Donnell for defendant.
The question is one of serious difficulty, and has been held under advisement. The cases upon the subject are numerous. Many of them turn upon very nice distinctions, and in some the judges were not able to agree. After the most anxious consideration, I have come to the conclusion that the action can be maintained, both upon authority and principle.
"One should use his own so as not to injure another," "that which you do by another, you do yourself," are two maxims from which results the general rule, when one procures work to be done, if a third person is injured by the negligence or want of skill of the persons employed, the person for whose benefit and at whose instance the work is done must make compensation. The party injured may sue the person whose negligence or want of skill was the immediate cause of the injury. So may the employer, if he is compelled to pay the damage. But if that person is innocent, the loss must fall either upon the party injured or upon the party who set the work in motion and for whose benefit it was done. Can there be a doubt upon which of the two it ought to fall? The rule is founded upon justice, and exceptions to it should be allowed with caution, and only to the extent called for by public convenience.
The rule is not confined to domestic servants, but has a more extended operation. All such as act for — do the work of — serve, another, are in contemplation of law his servants, and fall under the rule. The captain and crew of a vessel or steamboat, engineer and hands of a railroad or of a factory, drivers of stages, cashier and officers of banks, the deputies and other officers of a sheriff, are familiar instances. It makes no difference whether these servants are paid by the job, or by the year, or the (556) day.
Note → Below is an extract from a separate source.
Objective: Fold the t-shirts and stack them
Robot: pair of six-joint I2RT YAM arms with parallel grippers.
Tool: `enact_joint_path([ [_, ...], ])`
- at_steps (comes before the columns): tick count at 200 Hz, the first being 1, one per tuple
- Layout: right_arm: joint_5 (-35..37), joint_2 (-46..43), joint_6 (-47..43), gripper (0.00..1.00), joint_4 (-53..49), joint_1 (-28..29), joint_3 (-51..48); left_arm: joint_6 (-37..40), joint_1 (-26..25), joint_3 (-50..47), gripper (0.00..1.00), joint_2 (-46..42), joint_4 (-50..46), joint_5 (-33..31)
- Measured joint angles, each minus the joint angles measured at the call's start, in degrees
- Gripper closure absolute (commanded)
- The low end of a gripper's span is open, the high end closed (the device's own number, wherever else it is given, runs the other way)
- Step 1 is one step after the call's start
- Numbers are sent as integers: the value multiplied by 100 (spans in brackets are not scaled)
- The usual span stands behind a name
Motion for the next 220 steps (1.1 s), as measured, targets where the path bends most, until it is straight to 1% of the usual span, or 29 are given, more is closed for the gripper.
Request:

A third person has no concern with the terms of their private agreement. The loss to him is the same, let the agreement be either way. Nor does it make any difference whether the person for whom the work is done be present or absent: if he expects to be absent, the more care should be used in making the selection. Nor is any distinction taken when the work is of such a nature that the owner cannot be expected to do it himself, and must necessarily employ others to do it. In all these cases the person for whom the work is done is liable if a third person be injured. There is, however, an exception to the generality of the rule, made necessary by public convenience and general usage and when the reason of the rule does not so fully apply. The question is whether this case is within the exception.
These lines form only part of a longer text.